Голос колдуна поднялся чуть ли не до визга — и внезапно оборвался. Так бывает, если с силой ударить по барабану и немедля прижать к его коже ладонь с растопыренными пальцами. Сверкнула яркая вспышка, что-то глухо громыхнуло. На кубе появились бесчисленные трещины. Хрусталь сделался матовым, однако не лопнул и не распался. Насадка приподнялась над кубом, зависла на мгновение в воздухе и опустилась обратно. Среди клубов дыма в резервуаре образовались вдруг две черные петли, истончились и обернулись двумя черными колечками.
Колдун усмехнулся, позволил манускрипту скататься в свиток и перевел взгляд с резервуара на своего зверька, который пронзительно верещал и подпрыгивал от восторга.
— Тихо, Сливикин! — прикрикнул колдун. — Твое время на подходе, — добавил он на ланхмарском просторечии. Фафхрд с Мышеловом с трудом разобрали, что он сказал, ибо говорил он быстро и голос у него был какой-то визгливый. Однако им обоим стало ясно, что со Сливикином они все перепутали. В минуту опасности толстый вор звал на помощь колдовскую тварь, а вовсе не товарища-человека.

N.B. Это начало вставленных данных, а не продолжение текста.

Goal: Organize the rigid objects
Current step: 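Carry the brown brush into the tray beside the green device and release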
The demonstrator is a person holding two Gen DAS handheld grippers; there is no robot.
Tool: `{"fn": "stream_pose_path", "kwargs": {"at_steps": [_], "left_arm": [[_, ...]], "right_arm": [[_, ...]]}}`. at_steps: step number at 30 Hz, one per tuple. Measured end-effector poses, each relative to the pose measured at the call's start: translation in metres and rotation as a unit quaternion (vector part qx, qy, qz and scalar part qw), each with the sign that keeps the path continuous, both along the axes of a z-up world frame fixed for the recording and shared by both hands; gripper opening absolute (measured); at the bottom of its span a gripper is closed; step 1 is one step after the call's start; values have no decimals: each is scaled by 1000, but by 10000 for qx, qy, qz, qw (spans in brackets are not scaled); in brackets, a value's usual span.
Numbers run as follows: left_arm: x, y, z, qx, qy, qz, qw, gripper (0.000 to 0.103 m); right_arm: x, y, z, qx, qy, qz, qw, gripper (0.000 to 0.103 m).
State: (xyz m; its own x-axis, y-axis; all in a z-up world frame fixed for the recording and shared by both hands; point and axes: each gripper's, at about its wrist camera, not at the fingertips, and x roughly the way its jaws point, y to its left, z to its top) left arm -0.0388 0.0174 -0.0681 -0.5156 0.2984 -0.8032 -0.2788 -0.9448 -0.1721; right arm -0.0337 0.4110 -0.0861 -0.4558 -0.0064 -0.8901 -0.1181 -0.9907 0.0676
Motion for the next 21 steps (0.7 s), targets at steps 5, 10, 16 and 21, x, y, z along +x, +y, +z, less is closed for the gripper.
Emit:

— Да, хозяин, — откликнулся Сливикин столь же неразборчиво, разом опрокинув все размышления Мышелова насчет говорящих животных.
— Слушаю и повинуюсь, Хрисомило, — прибавил он пискливо.

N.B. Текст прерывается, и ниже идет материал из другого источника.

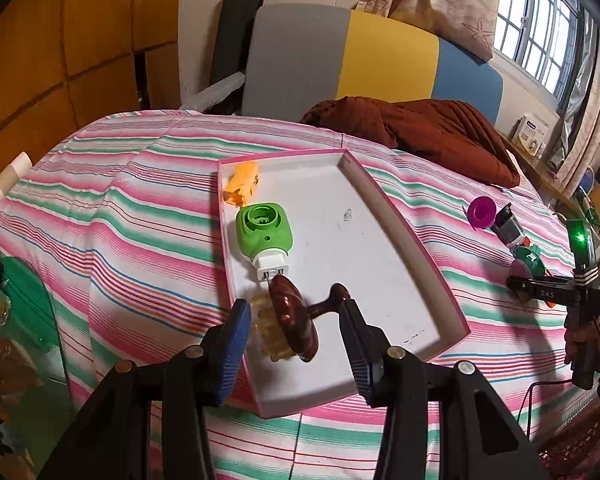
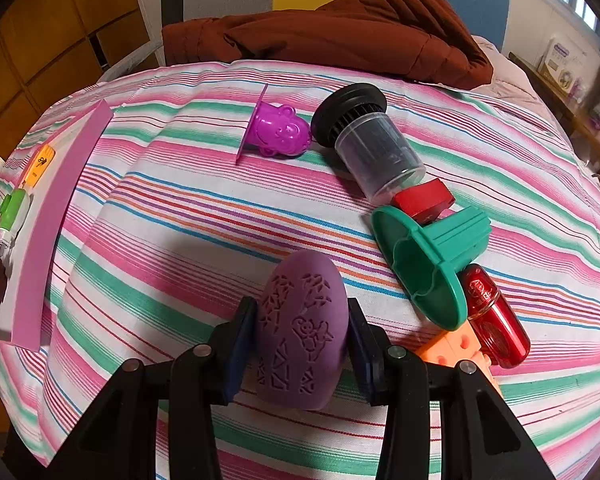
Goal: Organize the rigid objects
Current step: 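Carry the brown brush into the tray beside the green device and release, then carry the purple egg sponge into the tray beside the brown brush with the right gripper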
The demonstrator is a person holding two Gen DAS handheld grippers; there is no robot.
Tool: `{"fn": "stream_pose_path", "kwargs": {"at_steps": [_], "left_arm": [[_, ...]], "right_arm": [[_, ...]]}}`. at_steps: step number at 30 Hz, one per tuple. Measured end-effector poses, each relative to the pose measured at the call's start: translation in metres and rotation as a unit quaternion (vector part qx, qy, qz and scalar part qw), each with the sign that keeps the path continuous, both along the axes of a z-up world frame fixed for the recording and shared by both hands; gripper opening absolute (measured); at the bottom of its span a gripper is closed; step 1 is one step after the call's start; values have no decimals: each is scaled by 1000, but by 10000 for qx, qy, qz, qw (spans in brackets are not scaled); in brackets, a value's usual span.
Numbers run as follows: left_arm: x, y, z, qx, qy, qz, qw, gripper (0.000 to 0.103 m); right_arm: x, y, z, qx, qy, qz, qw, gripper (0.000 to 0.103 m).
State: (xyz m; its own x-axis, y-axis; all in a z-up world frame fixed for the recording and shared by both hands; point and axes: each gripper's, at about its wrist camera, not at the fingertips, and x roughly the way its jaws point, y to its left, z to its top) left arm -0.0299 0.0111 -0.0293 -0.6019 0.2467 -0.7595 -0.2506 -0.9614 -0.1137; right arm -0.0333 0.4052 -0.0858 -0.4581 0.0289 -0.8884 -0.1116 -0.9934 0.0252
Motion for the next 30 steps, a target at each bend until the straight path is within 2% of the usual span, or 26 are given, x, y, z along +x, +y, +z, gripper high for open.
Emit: {"fn": "stream_pose_path", "kwargs": {"at_steps": [10,17,30], "left_arm": [[6,2,5,-144,137,-49,9998,46],[7,2,5,-89,113,-123,9998,46],[11,-6,6,-119,173,-18,9998,46]], "right_arm": [[1,-3,0,75,14,17,10000,44],[2,-4,1,13,-15,10,10000,44],[7,-17,5,-179,-268,-48,9995,44]]}}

— За дело! — резко скомандовал Хрисомило. — Смотри, не подведи, — мне нужны голые скелеты, на которых не осталось ни лоскутка плоти с пятнами от волшебного дыма и другими следами смерти от удушья! И не забудь о добыче! Ну, иди!
Сливикин, который кивком головы отмечал каждый наказ хозяина, пискнул: “Положись на меня!”, спрыгнул на пол и серой молнией метнулся в одну из нор.
Хрисомило, потирая свои отвратительные руки-культяшки так же, как это делал Сливикин, довольно хихикнул.
— Мое волшебство вернуло то, что потерял Слевьяс!
Фафхрд с Мышеловом отодвинулись от двери — чтобы не быть замеченными. Увиденное и услышанное ими вселило в них чувство омерзения. Они искренне сочувствовали Слевьясу, кем бы он там ни был, и всем остальным жертвам крысоподобной твари — беднягам, трупы которых вскоре лишатся и следа плоти.